Starting salaries also are lower on average than before a global economic crisis hit in late 2008, Rutgers University researchers found. Their May 25 report, titled "Unfulfilled Expectations: Recent College Graduates Struggle in a Troubled Economy," says the median starting salary for four-year college graduates in 2009 and 2010 was $27,000 -- down from $30,000 for those who entered the work force in 2006-08. That news, along with The Times' report that only half of the jobs landed by these new graduates even require a college degree, makes some students and check-writing parents wonder about the value of investing at least four years of time and tuition.
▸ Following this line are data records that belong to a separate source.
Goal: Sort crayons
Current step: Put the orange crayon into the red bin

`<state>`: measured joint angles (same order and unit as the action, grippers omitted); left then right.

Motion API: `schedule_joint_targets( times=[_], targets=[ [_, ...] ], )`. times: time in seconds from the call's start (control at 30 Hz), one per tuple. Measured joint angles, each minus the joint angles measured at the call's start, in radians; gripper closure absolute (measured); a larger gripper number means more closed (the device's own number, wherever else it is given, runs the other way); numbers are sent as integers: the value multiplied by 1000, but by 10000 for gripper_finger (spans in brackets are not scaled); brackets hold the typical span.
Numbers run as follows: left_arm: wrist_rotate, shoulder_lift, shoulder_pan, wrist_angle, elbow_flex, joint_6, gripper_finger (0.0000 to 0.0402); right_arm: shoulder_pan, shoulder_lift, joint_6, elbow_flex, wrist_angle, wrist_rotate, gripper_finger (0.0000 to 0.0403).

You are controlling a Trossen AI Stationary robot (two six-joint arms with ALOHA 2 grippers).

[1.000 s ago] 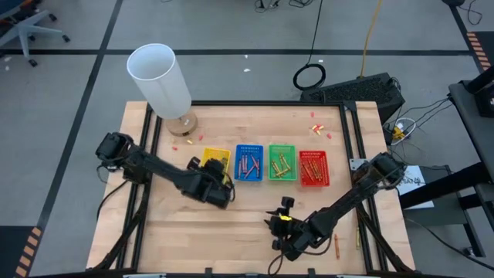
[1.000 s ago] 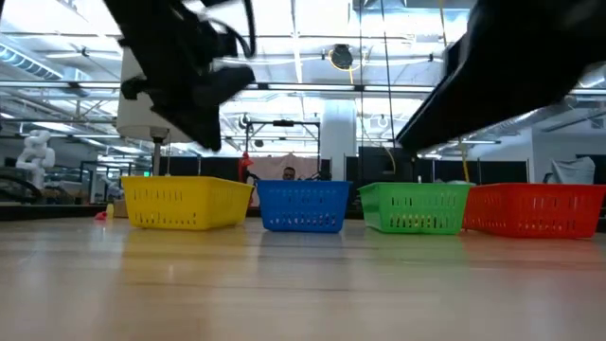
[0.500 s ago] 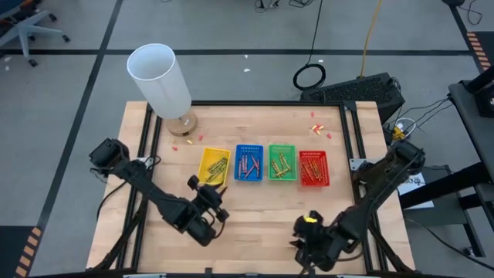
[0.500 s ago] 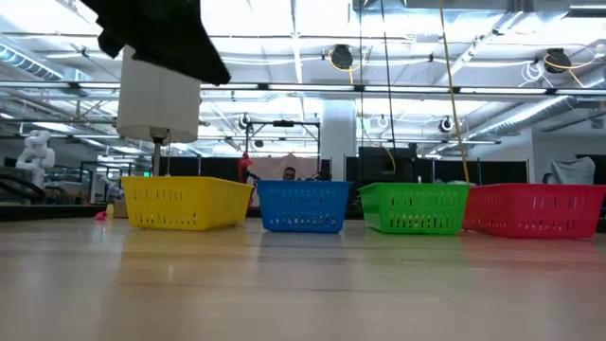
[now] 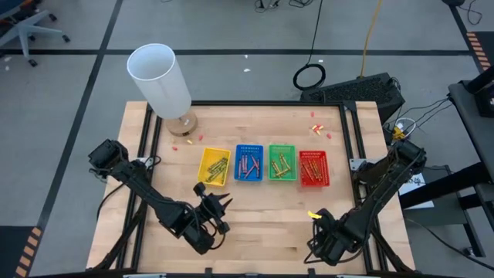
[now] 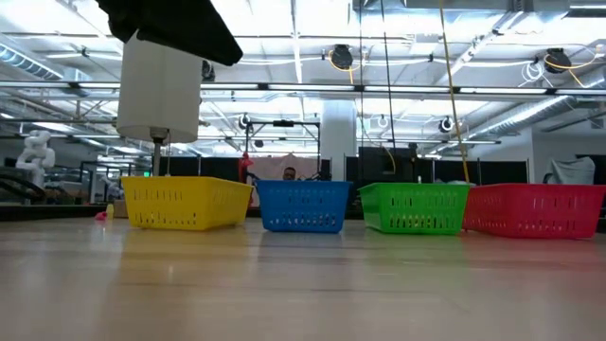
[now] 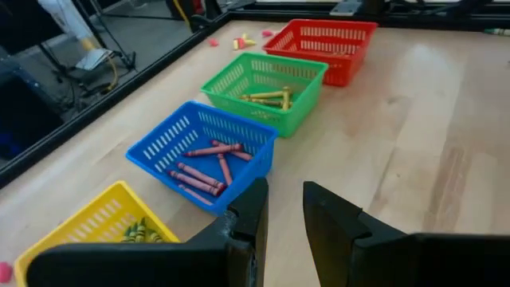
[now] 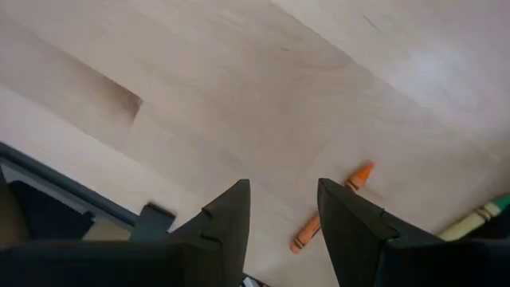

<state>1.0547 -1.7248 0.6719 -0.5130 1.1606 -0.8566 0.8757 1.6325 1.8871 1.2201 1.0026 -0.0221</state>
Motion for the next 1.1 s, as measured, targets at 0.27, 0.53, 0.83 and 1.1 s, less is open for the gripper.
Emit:
schedule_joint_targets(
  times=[0.27, 0.53, 0.83, 1.1],
  targets=[
    [-41, -4, 5, 4, 0, 6, 322, 36, 42, 83, 0, 38, -37, 233],
    [-48, -4, 5, 3, 0, 7, 322, 77, 153, 96, 0, 26, -84, 205],
    [-49, -4, 5, 3, 0, 6, 322, 138, 220, 170, 0, -23, -86, 216],
    [-49, -5, 5, 3, 0, 6, 322, 211, 220, 277, -1, -22, -9, 218]
  ],
)
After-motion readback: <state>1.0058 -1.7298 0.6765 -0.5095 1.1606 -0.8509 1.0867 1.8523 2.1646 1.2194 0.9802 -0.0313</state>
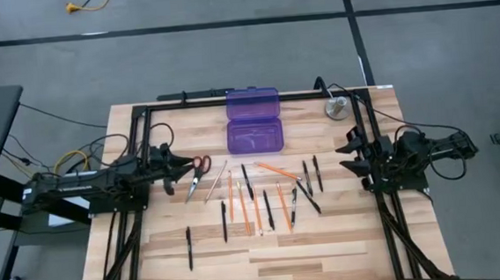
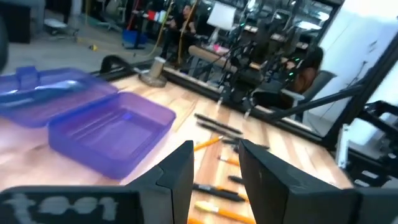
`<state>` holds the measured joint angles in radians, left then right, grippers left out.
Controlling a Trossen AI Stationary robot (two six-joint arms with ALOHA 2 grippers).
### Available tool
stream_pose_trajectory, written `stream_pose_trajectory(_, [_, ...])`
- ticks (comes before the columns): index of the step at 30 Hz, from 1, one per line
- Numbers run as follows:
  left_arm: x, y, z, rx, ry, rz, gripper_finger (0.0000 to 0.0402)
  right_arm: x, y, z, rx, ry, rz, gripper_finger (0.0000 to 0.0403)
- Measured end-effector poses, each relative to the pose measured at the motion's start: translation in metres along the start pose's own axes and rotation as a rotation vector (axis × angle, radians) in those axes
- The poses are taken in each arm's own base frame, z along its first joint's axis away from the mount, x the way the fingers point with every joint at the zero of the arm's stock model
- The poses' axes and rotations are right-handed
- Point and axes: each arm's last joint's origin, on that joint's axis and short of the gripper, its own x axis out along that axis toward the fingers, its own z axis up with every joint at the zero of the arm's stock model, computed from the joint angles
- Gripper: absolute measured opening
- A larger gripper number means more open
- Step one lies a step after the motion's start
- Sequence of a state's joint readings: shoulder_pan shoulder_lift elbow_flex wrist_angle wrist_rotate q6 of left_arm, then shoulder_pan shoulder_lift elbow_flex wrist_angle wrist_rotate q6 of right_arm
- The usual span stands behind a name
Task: Pick & place school supplies into a supply box
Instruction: Put the black scissors into the violet supply box
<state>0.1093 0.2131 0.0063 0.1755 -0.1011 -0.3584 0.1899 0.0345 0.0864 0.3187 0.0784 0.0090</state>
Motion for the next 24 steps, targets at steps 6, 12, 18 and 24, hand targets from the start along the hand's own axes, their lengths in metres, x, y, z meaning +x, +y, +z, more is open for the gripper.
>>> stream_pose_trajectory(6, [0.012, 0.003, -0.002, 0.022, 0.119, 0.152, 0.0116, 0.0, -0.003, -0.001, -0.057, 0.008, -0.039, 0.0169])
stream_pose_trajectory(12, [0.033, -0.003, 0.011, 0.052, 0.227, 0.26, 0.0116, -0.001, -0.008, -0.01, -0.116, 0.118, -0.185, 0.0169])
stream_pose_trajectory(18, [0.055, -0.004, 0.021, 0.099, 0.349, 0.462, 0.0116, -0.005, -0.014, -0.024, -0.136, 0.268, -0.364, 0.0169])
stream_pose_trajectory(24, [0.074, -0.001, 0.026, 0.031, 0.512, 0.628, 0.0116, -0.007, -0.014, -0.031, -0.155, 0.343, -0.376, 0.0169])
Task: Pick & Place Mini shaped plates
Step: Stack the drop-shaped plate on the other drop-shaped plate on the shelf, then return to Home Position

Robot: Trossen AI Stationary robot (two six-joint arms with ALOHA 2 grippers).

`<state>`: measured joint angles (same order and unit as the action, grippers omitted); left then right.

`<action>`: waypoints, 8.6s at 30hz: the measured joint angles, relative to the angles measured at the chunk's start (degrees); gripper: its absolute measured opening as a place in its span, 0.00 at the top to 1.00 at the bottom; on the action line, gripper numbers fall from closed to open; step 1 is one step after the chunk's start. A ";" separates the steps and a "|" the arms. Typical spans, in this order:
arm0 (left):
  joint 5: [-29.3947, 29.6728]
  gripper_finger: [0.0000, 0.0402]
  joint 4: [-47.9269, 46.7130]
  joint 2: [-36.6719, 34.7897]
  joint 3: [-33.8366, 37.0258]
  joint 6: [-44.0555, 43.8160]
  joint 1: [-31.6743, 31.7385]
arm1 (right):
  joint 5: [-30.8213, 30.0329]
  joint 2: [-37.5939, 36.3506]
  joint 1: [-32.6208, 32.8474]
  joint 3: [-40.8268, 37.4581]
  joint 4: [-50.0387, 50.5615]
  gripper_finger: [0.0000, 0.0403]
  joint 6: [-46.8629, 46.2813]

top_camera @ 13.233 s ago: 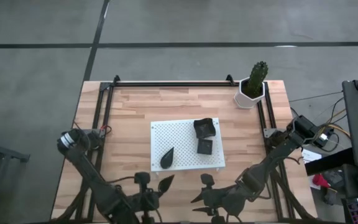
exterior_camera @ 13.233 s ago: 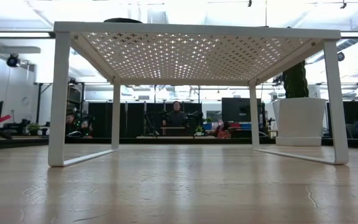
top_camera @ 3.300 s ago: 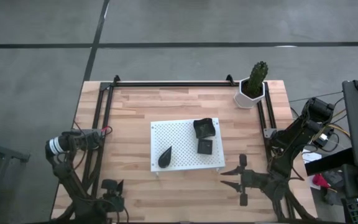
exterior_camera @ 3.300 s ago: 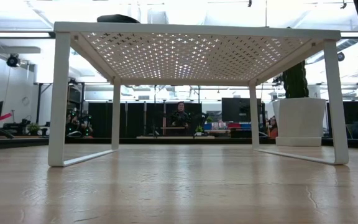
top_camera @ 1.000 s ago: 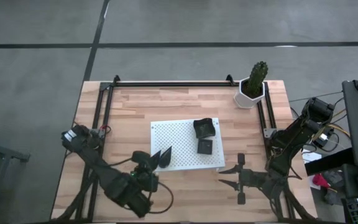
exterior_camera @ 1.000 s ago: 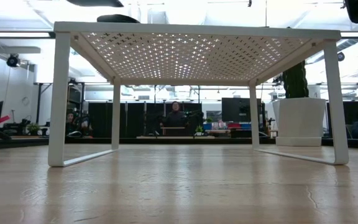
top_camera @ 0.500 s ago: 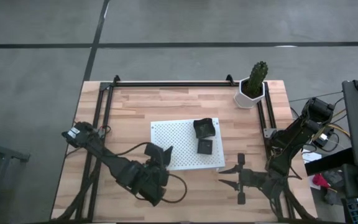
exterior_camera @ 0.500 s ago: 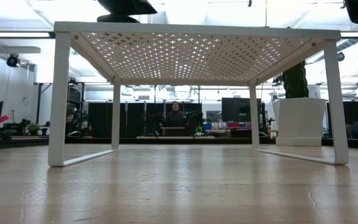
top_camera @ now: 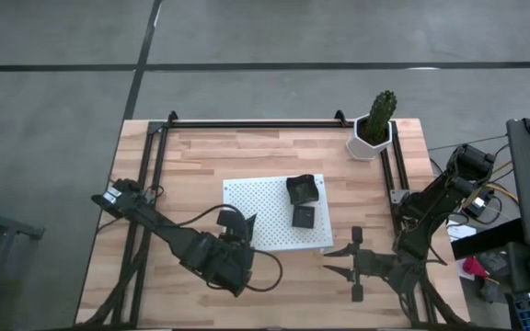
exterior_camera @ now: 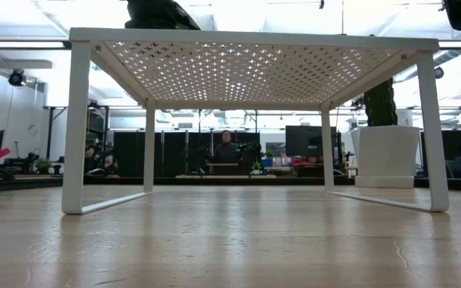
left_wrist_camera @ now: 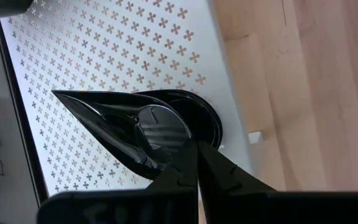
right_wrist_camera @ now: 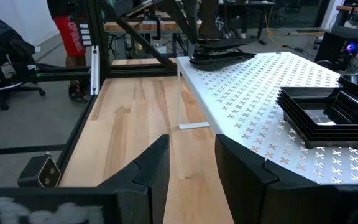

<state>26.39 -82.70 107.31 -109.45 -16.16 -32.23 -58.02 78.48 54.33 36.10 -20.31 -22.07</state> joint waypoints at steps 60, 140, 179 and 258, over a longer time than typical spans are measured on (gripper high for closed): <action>-0.80 0.68 5.16 -0.63 4.92 -2.22 0.61 | -0.04 -0.02 0.00 0.00 0.28 0.69 -0.23; -6.64 1.00 95.59 -80.36 91.83 23.08 0.00 | 24.74 -60.78 -18.63 -24.46 12.63 0.98 21.17; -23.86 1.00 93.04 -101.20 108.32 17.70 24.06 | 40.43 -73.85 -37.72 -30.55 21.88 0.98 18.89; -23.80 1.00 87.76 -101.26 109.00 19.12 24.33 | 43.93 -77.59 -40.11 -35.12 18.77 0.98 23.60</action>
<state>2.59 5.06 6.04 -0.45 2.96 -7.90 -14.09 0.89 14.22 0.97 -1.54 1.53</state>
Whether to obtain higher education isn't the question, according to an employment researcher. What to study is vital, however. "It's important that you go to college and get a [bachelor's degree], but it's almost three to four times more important what you take," says Anthony Carnevale, director of Georgetown University's Center on Education and the Workforce. "The majors that are most popular are not the ones that make the most money."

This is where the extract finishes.